После мальчик никак не мог вспомнить, где он впервые увидел новую девочку: в коридоре, у дверей ее комнаты, или во дворе, или на улице; отчего-то очень хотелось вспомнить, где именно. Он помнил только, что его удивил ее наряд: мальчиковая спортивная майка с выцветшей, когда-то оранжевой семеркой на спине, расклешенная юбка из пестрой переливчатой ткани, а на голове у нее, на густых рыжих волосах, нахлобучена была и чудом держалась узбекская, расшитая бисером черная шапочка — «чеплажка».
У девочки была чистая белая кожа, без каких-либо следов азиатского загара, легкие конопатинки на крыльях носа, глаза светились мягким зеленым светом и смотрели чрезвычайно независимо; и, едва взглянув на тонкие черты ее лица, на волосы, тяжело горевшие медным блеском, на всю ее легкую, напружиненную фигурку, он понял, что девочка нравится ему до крайности и что у него за стенкой поселилось отныне его беспокойство, его счастье, его беда.
Новенькая привезла странную игру, которой вскоре заболела вся дворовая компания — нечто вроде тренировочного упражнения для футболистов. Нужно было ударом головы посылать в стену резиновый мячик, каждый раз встречая его после отскока: кто больше. Играли у оштукатуренной стены дома, и все ходили с перемазанными белесой пылью рожицами, словно клоуны. В свою очередь, приезжая быстро освоила любимые игры двора, показав ловкость, отвагу и выносливость мальчишеского класса, она и в футбол лезла играть и иногда добивалась — брали. Только волейбол ей не давался, да и не нравился, скучно было ей стоять на площадке, переходить с номера на номер, ноги не давали ей покоя, у нее была постоянная потребность бегать, убегать, догонять, искать или прятаться.

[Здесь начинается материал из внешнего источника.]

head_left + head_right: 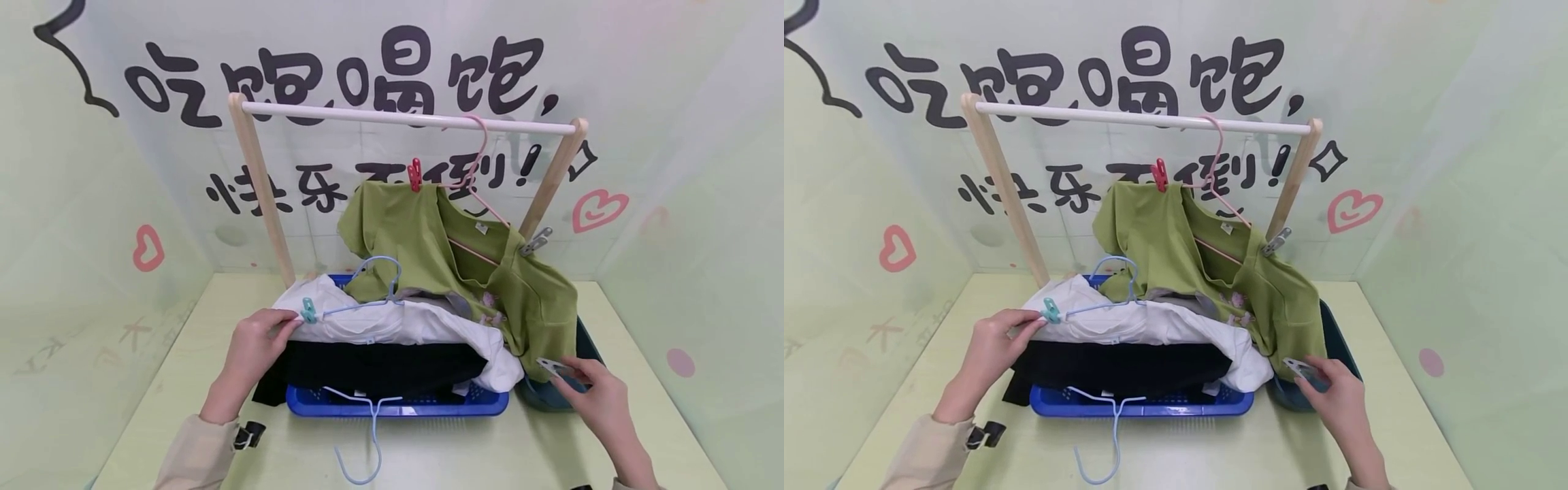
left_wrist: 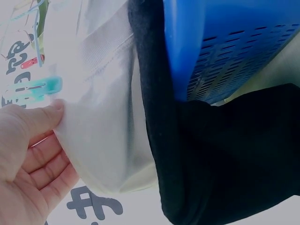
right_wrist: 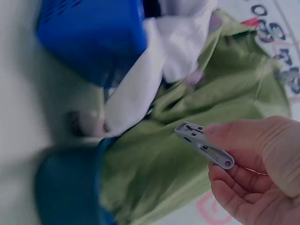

Это было то самое лето, когда мальчик преуспел в волейбольной игре, и это была та самая девочка, с которой он остался наедине возле турника, «победил» ее и позорно спасовал. До этой встречи она ему просто очень нравилась, но одновременно нравились еще две-три девочки, но с того дня весь его любовный пыл сосредоточился на ней одной и приобрел трагический оттенок: он был уверен, что она не простила ему того вымученного, фальшивого ухода после чудесной сцены у турника и утеряла едва возникший интерес к нему, сам же он не находил сил еще раз попытаться остаться с ней с глазу на глаз.
Ему вдруг стало трудно вести себя с ней, как прежде, свободно и раскованно, — даже разговаривать с ней он мог после немалого усилия над собой. Постоянно его преследовало ощущение, что всем вокруг все известно и все следят за каждым его движением в ее сторону, за каждым жестом и словом. Другие могли спокойно разговаривать с ней, о чем-то спрашивать, что-то просить или требовать, дразнить, угрожать, могли свободно прикасаться к ней, толкать в игре. Ему это было нельзя. Он уж и тогда плохо отличал запреты, действительно наложенные на его временем и обстоятельствами, от тех, которые налагал на себя сам. Он только постоянно чувствовал, как их много, различных запретов, и как он несвободен.
Пространство вокруг нее было особое пространство. Когда они путешествовали по чердаку, запомнилось: в столбе солнечного луча танцевали пылинки, а вылетая за его пределы, они становились невидимыми, словно бы их и вовсе не было. Возле рыжей девочки, наоборот, при некотором приближении к ней все другие люди переставали им замечаться, и голоса их как бы глохли, а стоило им отойти от нее подальше, они снова были видны и слышны. Не то чтобы уж прямо сказочным образом исчезали ее собеседники, но совсем неважно было, кто к ней подошел и что она ему отвечает. Слушала она всегда с живейшим интересом, чуть склонившись к говорящему, чуть покачивая головой в такт его словам, и в этом наклоне и покачивании было нетерпение, желание, чтобы с ней объяснились побыстрее, ответы же у нее были готовы заранее; можно сказать, жили в ней до возникновения вопросов, не ответы — ответ был один: действовать, она была человеком действия, и это тоже отдаляло его от нее.
Впоследствии, кроме игры в почту, отъезда рыжей девочки и вербного воскресенья, о чем речь пойдет позже, запомнился еще рядовой августовский вечер, и не объяснишь, какой силой вбит он в память и отчего через много лет вспоминается во всей полноте красок и звуков, так что его можно рассматривать как монтаж кинематографических планов, с разных точек зрения, и не только видеть тех, кто попал в кадр, но и чувствовать за всех.
В углу кадра — завалинка барака и возле врытый в землю и обитый кровельным железом стол для игры в домино, звуковое оформление — чудовищный грохот костяшек.